● What the task asks
Once you have located the line containing "right gripper body, that would be much appreciated." in the material below, return it exactly along with each line after it through the line containing "left gripper body, that would be much appreciated.".

● Dataset records
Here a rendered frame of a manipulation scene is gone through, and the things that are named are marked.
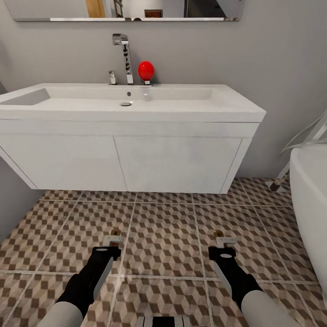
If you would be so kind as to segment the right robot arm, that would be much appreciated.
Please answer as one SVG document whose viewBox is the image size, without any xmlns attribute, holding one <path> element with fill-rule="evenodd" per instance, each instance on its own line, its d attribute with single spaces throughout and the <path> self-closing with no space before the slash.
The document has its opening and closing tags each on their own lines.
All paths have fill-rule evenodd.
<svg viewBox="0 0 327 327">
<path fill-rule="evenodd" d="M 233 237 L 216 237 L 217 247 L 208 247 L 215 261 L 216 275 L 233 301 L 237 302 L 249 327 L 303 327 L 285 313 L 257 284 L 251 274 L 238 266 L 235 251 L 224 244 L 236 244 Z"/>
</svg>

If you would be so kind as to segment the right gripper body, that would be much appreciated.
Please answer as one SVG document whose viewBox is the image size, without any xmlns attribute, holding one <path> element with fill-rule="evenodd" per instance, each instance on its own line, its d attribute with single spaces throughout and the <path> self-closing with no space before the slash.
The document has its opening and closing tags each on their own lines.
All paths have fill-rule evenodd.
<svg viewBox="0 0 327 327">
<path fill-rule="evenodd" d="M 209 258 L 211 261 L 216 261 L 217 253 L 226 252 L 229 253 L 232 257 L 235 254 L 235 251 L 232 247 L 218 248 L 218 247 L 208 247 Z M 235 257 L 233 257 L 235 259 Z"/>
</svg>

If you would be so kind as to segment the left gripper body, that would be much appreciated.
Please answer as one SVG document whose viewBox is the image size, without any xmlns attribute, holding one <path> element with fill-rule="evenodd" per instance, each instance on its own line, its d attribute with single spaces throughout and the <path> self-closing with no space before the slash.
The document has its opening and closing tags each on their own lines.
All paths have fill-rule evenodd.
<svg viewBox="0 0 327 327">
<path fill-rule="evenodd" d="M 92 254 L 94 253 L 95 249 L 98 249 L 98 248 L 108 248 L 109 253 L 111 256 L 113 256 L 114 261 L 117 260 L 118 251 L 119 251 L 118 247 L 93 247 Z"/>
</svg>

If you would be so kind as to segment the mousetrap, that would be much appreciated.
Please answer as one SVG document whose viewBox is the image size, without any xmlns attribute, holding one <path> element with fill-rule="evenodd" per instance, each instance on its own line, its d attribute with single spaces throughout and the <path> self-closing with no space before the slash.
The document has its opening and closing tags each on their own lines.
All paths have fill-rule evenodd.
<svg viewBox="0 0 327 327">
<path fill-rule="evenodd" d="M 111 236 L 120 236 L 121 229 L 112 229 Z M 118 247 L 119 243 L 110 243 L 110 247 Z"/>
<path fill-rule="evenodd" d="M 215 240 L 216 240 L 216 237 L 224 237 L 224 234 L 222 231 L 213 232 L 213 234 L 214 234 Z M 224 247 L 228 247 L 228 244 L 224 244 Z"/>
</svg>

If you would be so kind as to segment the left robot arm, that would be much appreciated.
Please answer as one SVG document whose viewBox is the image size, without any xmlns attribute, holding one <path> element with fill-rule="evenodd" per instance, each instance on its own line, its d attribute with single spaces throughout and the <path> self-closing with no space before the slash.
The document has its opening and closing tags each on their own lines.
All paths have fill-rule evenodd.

● Solution
If you would be so kind as to segment the right gripper body, that would be much appreciated.
Please answer as one SVG document whose viewBox is the image size, without any xmlns attribute, holding one <path> element with fill-rule="evenodd" per instance, each instance on its own line, its d attribute with single spaces throughout and the <path> self-closing with no space before the slash.
The document has its opening and closing tags each on their own lines.
All paths have fill-rule evenodd.
<svg viewBox="0 0 327 327">
<path fill-rule="evenodd" d="M 209 258 L 211 261 L 216 261 L 217 253 L 226 252 L 229 253 L 232 257 L 235 254 L 235 251 L 232 247 L 218 248 L 218 247 L 208 247 Z M 235 257 L 233 257 L 235 259 Z"/>
</svg>

If you would be so kind as to segment the left gripper body, that would be much appreciated.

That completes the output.